Elle fixait droit devant elle. Ses mains étaient immobiles. Son visage était impassible. Mais sa mâchoire était crispée, et il pouvait voir qu’elle se crispait.

Il tendit la main et posa la sienne sur la sienne.

Elle prit une inspiration.

Ils sont partis en voiture.

Huit mois plus tard, ils se sont mariés un samedi d’octobre.

Une cérémonie au tribunal. Sa voisine, Mlle Tanya, comme témoin, une employée du tribunal qui la félicitait sincèrement, un bouquet de fleurs jaunes et blanches, encore emballées dans du plastique, que Jade avait cueilli dans une épicerie de quartier.

Ensuite, ils se sont tenus sur les marches du palais de justice.

Corey la regarda comme s’il était encore surpris qu’elle soit réelle.

Elle le regarda comme si sa surprise s’était dissipée au moment précis où il le fallait.

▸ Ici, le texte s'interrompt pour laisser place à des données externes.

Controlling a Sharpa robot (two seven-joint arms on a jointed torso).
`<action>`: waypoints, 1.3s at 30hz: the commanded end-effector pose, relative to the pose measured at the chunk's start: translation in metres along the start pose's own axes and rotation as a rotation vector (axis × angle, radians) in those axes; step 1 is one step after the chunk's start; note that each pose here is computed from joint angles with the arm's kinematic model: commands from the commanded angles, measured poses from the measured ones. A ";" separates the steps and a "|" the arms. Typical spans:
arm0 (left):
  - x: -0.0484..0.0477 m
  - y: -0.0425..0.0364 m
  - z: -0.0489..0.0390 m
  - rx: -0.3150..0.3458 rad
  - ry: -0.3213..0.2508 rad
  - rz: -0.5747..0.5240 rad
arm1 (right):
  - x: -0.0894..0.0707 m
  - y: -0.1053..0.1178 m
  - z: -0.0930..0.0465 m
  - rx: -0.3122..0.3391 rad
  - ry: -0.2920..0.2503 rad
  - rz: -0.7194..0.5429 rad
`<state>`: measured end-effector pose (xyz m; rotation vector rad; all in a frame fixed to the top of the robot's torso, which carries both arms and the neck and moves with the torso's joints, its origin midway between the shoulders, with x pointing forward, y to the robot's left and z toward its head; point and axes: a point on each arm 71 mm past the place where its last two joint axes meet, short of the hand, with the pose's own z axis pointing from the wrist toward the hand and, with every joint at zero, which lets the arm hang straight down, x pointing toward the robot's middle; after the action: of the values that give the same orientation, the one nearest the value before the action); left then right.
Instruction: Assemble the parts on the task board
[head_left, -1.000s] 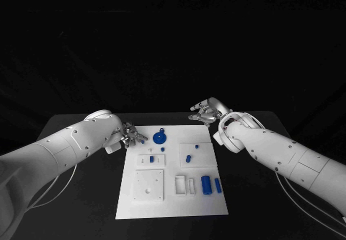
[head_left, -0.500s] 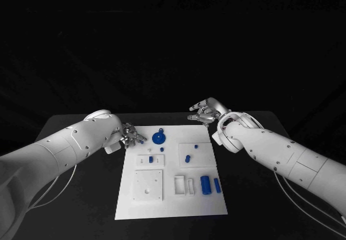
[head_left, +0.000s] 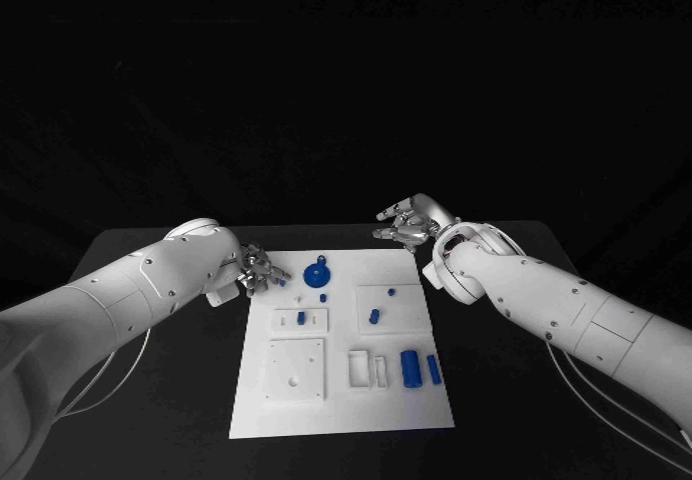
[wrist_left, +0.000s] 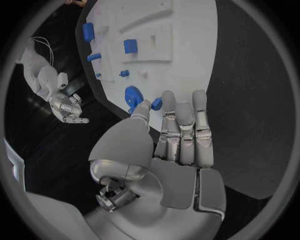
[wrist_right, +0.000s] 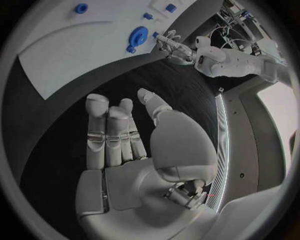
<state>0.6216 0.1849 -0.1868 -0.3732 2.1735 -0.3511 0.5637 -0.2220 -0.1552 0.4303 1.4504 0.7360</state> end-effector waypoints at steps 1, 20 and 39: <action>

« J’ai quelque chose pour toi », dit-il.

Il plongea la main dans la poche de son manteau et en sortit un fin bracelet en argent orné d’une petite plaque gravée.

Elle l’a regardé.

Je ne suis plus seul.

Il l’avait fait graver dans une boutique de Mott Street. La vendeuse lui avait demandé ce qu’il voulait y faire graver, et il était resté là longtemps avant de prononcer ces trois mots.

Jade serra les lèvres.

Elle le laissa le lui mettre au poignet.

« Tu sais à quoi je pense parfois ? » dit-elle d’une voix basse.

“Quoi?”

« Elle pensait se débarrasser d’un fardeau. »

Jade regarda le bracelet.

« Et tout ce qu’elle a fait, c’est me libérer. »

Corey hocha lentement la tête.

« Elle a gâché ce qu’elle avait de mieux », a-t-il dit. « Ce n’est pas toi qui y perds. »

En contrebas, la ville s’animait. Taxis, vélos et inconnus allaient et venaient.

Deux personnes qui avaient été laissées pour compte par tous ceux qui étaient censés rester.

Debout sous le soleil d’octobre, toujours là, toujours debout.

La femme qui l’a abandonnée paie encore pour ce qu’elle a perdu.

La jeune fille qu’elle a abandonnée a cessé de compter ses pertes depuis longtemps.

Et le sans-abri que personne ne voulait laisser entrer s’est avéré être le seul à avoir ouvert une porte sincèrement.